Lex flipped the phone shut, everything within him humming with misgiving. Clark looked awful and if he didn't bring Smallville's favorite son back in one piece ... 

Pleading green eyes made up his mind for him. "Okay, put your arm around my shoulder." Lex hoisted Clark up and grunted at the effort. The boy was no lightweight, that was for sure. "Up ... okay, that's right. Come on, one step at a time." 

Somehow they made it to Clark's room and Clark plopped onto the bed with a heavy sigh. "Thanks, I feel better already." 

Lex sat down besides Clark, whose eyes were tightly shut against some unknown pain. Pushed a lock of damp hair away from his forehead and couldn't help feel guilty for whatever was ailing his friend. Just his luck, the minute he takes Clark away from his natural environment, everything falls apart. "Can I get you anything?" 

The eyes opened a slit. "No, thanks. Don't worry, I'll be fine. I just have to watch what I eat I guess." 

"Yeah. I've been there." And Lex had been there, just not with food. Drugs, drink, too many fists in the face ... yeah, he'd been there all right. "I'm going to let you rest for a little while, okay? But I'll be listening, so call if you need me." 

"Thanks." Clark shut his eyes. "You're the best, Lex." 

He wished he could believe that. "Rest," he said gently and closed the door behind him. 

~&~ 

Three hours and two dozen phone calls later, Lex was ready to check up on Clark. The pearls and mystery rock were safely locked in the penthouse safe, away from prying eyes and possibly puking boys. He hadn't heard anything, not even a peep from the spare room but felt confident Clark would have called if there had been any problem. 

He knocked on the door. "Clark? How you doing in there?" 

No answer. 

A harder knock and Lex wrapped his hand around the doorknob. "Clark? Hey ... I'm coming in, all right?" His heart was racing for some strange reason, he didn't know why, it wasn't as if anyone could actually die from an ice cream overdose but ... 

He flung the door open and saw an empty bed. 

An empty bed except for Clark's T-shirt, jeans and socks, laid out in the perfect outline of a sleeping body. It was as if Clark had melted away and wasn't it perfectly ridiculous that Lex was actually becoming paralyzed with fear, crying out Clark's name as if his life depended on it. "CLARK!" 

The clothes shifted. 

Lex couldn't move. Something was very, very, very wrong -- Smallville wrong -- and he couldn't think of what it might be. All he knew was that Clark was disappeared, leaving his clothes behind, clothes that were _moving,_ damnit, and ... 

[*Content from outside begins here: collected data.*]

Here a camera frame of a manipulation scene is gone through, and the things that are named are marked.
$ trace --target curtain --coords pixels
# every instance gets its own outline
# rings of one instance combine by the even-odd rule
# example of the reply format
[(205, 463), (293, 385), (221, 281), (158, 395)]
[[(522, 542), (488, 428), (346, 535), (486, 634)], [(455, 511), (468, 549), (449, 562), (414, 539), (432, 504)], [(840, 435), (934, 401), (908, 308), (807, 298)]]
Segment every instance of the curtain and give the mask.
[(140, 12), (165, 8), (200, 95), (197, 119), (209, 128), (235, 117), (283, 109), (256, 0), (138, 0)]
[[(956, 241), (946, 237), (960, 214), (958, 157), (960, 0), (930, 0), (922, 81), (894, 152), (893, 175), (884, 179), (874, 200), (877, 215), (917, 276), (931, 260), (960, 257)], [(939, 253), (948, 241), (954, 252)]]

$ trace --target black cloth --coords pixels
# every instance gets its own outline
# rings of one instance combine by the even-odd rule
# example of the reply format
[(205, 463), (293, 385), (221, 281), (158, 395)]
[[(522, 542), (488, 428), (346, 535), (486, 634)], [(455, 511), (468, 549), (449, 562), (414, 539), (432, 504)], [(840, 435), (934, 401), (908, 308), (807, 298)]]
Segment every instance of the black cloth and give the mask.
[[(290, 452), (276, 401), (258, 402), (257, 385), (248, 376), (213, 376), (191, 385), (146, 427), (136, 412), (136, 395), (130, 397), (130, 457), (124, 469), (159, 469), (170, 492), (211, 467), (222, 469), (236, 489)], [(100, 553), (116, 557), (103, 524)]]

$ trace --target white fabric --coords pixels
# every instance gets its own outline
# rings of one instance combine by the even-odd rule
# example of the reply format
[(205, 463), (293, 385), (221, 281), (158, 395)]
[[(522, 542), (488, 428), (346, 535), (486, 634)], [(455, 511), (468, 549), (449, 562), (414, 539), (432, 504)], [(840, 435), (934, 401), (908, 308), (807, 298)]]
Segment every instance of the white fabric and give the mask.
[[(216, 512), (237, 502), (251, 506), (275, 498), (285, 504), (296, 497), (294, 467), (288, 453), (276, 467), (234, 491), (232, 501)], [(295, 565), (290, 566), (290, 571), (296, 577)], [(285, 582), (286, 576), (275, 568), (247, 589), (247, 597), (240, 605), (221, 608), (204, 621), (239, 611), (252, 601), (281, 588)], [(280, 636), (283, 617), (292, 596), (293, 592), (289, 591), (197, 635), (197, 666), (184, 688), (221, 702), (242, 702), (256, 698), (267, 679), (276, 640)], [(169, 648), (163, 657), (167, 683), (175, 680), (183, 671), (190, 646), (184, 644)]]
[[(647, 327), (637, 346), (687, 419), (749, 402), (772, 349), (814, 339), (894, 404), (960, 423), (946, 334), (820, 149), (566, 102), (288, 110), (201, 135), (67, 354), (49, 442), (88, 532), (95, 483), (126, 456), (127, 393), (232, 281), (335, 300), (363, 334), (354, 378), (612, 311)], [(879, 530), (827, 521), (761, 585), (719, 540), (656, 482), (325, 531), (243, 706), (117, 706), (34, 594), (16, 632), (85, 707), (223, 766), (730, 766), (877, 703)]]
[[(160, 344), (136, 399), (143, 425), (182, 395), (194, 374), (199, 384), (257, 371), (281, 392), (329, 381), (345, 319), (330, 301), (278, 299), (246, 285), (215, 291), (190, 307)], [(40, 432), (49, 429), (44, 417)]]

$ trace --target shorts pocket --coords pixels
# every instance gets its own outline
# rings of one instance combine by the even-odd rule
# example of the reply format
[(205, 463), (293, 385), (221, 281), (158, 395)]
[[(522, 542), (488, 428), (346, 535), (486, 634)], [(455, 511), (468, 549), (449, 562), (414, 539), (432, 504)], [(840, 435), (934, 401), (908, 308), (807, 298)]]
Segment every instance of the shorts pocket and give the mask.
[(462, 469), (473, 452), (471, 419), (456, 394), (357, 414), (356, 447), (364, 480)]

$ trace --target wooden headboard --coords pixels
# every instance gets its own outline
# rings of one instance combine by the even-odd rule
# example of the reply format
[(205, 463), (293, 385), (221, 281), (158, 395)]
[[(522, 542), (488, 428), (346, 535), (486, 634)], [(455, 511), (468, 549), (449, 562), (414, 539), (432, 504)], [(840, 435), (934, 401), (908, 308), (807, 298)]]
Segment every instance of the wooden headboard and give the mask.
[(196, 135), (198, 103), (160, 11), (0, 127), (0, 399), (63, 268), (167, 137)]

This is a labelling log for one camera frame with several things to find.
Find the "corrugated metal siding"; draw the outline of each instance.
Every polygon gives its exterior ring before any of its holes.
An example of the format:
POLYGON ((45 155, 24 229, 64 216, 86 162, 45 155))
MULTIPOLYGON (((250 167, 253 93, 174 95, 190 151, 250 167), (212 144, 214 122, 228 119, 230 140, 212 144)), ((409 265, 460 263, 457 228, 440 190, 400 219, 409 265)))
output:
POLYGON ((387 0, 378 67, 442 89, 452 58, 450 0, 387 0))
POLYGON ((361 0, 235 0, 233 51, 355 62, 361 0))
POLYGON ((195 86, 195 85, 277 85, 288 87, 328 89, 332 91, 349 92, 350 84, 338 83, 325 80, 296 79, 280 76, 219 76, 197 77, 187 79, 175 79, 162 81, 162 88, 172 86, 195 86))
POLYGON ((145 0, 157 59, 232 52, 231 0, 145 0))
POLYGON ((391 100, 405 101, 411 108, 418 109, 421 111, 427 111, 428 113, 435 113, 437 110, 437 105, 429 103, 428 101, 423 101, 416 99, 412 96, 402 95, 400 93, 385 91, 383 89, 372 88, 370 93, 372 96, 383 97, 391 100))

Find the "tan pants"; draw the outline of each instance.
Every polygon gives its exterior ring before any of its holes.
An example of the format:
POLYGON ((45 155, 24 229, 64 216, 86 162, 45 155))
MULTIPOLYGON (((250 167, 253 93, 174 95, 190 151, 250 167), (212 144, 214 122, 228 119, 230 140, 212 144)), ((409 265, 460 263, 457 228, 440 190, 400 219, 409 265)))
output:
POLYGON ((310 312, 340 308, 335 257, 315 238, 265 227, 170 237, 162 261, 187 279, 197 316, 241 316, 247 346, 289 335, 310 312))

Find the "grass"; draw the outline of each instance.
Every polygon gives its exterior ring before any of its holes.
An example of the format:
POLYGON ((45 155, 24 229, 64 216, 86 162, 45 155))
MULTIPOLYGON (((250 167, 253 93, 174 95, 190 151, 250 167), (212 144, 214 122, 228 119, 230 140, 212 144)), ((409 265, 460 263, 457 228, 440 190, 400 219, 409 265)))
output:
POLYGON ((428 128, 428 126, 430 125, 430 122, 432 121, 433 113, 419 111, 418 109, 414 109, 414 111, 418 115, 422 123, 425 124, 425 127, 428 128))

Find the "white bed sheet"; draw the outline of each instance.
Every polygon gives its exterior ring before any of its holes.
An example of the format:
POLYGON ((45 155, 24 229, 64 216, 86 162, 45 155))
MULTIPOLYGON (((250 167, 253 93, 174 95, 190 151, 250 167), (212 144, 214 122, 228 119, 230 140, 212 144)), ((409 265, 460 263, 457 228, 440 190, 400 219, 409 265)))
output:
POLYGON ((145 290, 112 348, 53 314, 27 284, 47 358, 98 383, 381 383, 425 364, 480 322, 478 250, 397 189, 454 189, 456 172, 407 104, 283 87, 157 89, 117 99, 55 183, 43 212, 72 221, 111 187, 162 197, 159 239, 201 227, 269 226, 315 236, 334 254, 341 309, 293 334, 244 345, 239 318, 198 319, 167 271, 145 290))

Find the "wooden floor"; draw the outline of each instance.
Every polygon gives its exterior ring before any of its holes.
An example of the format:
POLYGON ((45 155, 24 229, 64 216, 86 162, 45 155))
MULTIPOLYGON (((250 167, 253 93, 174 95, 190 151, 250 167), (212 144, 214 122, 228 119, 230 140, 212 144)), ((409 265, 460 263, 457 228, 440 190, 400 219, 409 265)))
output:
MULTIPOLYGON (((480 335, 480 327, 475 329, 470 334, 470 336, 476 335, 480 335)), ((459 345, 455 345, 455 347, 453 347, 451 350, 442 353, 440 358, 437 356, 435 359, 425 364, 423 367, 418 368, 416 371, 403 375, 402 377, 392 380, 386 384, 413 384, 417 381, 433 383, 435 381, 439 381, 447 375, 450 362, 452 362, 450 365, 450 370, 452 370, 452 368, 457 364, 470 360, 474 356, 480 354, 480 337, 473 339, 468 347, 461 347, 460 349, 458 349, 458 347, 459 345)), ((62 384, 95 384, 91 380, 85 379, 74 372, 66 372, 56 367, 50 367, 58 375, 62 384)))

He held his breath as the jeans wiggled, as something dark and furry emerged from beneath the blue cotton. Lex took a stumbling step back, hardly daring to look as whatever _it_ was, shook off the clothing and stared right at Lex, straight into the eyes of fear. 

Lex returned the stare. It was ... it was ... 

It was a cat. 

A large cat, perfectly black with the most astonishing green eyes Lex had ever seen on any creature except maybe for a certain farmboy with certain secrets and oh dear God in heaven if his first, insane, instinct was right ... 

"Clark?" he croaked. "Is that you?" 

"Meow," replied the cat, shooting Lex the most woebegone expression imaginable. 

Or at least that's what Lex thought before he fainted dead away. 

~&~ 

Luthors didn't faint. It was undignified, it was clumsy and usually signaled weaknesses no man of business in his right frame of mind would ever want made public. No matter what the situation, no matter what sort of stress was involved, fainting was not an option. 

That's why when Lex awoke stretched out over mass-produced hotel carpeting to wet scratching licks tickling along his nose and cheeks, he chalked it up to a drug flashback and mentally moved on. So what if Clark had disappeared into thin air, leaving behind nothing but sweatsocks and there was some mangy cat pawing at him frantically as if trying to wake him from a faint that never happened. 

Big deal. Happens all the time. Nothing to see here so let's move on. 

He peered up groggily at the blurry furry mass sitting on his chest. "You're not really Clark are you?" he asked the cat, not really talking _to_ the cat, because sane men didn't talk to cats and when the cat actually nodded at him with a tiny plaintive mew, he slowly lowered his head back down. 

Okay. Maybe there was something to see here. 

Lex took a deep breath. The cat teetered on his chest then sunk down, emerald eyes regarding him closely from a very close vantage point ... cold cat nose to human nose and Lex had to sit up. 

"All right then," he said, clutching his head as the worst migraine of all time loomed on the horizon. "Okay. I can deal with this." To his horror, a sob escaped from somewhere deep inside his gut and the jig was up. "No, I can't deal with this. This ... this ..." He jabbed an accusing finger at the cat who lay hunched down on the carpet looking as terrified as Lex felt. "This is unacceptable, Clark! I mean, when the hell were you going to tell me about this! How hard would it have been to say ... to say ..." 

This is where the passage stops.